Kitchen garden cook
Melanie Johnson makes sure we all get our greens with surprising ways to enjoy spinach
Truffled spinach-and-potato croquettes (below)
This recipe is a great way of using up leftover mashed potatoes. Add 250g of wilted and chopped spinach, 75g of grated Parmesan, seasoning and a drizzle of truffle oil to 450g of cold mashed potatoes and mix well. Using your hands, roll spoonfuls of the mixture into small sausages and dip them in seasoned plain flour, followed by beaten egg and then breadcrumbs. Repeat until you’ve used all the potatoes. Fry in olive oil and butter and serve immediately.
Eggs florentine Dutch baby
Preheat your oven to 180˚C and pop a cast-iron frying pan in it to warm.
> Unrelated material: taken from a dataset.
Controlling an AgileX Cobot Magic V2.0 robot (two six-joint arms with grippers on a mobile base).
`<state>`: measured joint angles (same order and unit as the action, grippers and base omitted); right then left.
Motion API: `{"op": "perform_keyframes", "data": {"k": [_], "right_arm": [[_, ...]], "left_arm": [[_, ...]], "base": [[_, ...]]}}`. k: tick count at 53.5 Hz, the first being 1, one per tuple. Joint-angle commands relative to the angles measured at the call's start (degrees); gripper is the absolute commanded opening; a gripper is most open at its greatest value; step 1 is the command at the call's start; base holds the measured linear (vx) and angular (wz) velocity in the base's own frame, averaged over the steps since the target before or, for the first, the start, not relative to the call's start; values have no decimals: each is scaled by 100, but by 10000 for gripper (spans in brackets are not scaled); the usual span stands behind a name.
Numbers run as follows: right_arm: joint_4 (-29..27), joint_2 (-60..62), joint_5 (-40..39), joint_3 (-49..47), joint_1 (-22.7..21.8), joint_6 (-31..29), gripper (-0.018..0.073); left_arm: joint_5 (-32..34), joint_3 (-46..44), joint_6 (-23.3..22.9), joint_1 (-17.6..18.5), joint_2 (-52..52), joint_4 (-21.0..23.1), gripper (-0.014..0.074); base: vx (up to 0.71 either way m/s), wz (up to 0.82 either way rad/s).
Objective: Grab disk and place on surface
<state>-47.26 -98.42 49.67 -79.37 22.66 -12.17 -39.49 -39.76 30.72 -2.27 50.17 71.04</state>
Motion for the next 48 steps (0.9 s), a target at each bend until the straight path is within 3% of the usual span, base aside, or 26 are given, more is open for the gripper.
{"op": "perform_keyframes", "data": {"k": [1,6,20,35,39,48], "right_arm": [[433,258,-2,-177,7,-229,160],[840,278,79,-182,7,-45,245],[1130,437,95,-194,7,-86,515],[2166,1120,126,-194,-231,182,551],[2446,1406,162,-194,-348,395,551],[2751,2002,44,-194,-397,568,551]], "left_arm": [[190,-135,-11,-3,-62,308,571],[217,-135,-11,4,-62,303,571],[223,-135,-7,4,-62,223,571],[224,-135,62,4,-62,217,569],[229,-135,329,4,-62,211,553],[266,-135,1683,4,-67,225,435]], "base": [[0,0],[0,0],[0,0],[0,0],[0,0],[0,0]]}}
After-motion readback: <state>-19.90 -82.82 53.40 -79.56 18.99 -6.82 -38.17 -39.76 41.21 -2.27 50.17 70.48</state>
Using an electric whisk, mix together 100g of plain flour, 3 eggs, 150ml of milk and a teaspoon of sea salt. Melt a generous knob of butter in the warmed pan, swirling it all around. Once the batter is frothy, pour it into the pan and bake in the oven for about 20–25 minutes—the mixture should puff up. Five minutes before your Dutch baby is ready, wilt two handfuls of spinach with a little olive oil and seasoning and fry an egg, keeping the yolk runny. Remove the Dutch baby from the oven and top it with the spinach and egg, then serve.
Wilt 400g of spinach in a colander using boiling water, then drain well in a tea towel. Mix the spinach with 2 cloves of crushed garlic, 280g of chargrilled artichoke hearts (drained, from a jar), 100g of mascarpone, the juice of half a lemon, 100g of grated Parmesan and seasoning. Coarsely purée using a stick blender, then add single cream to bring it to a dip consistency. Warm in a low oven, using an ovenproof dish, and serve with thin slices of toasted ciabatta.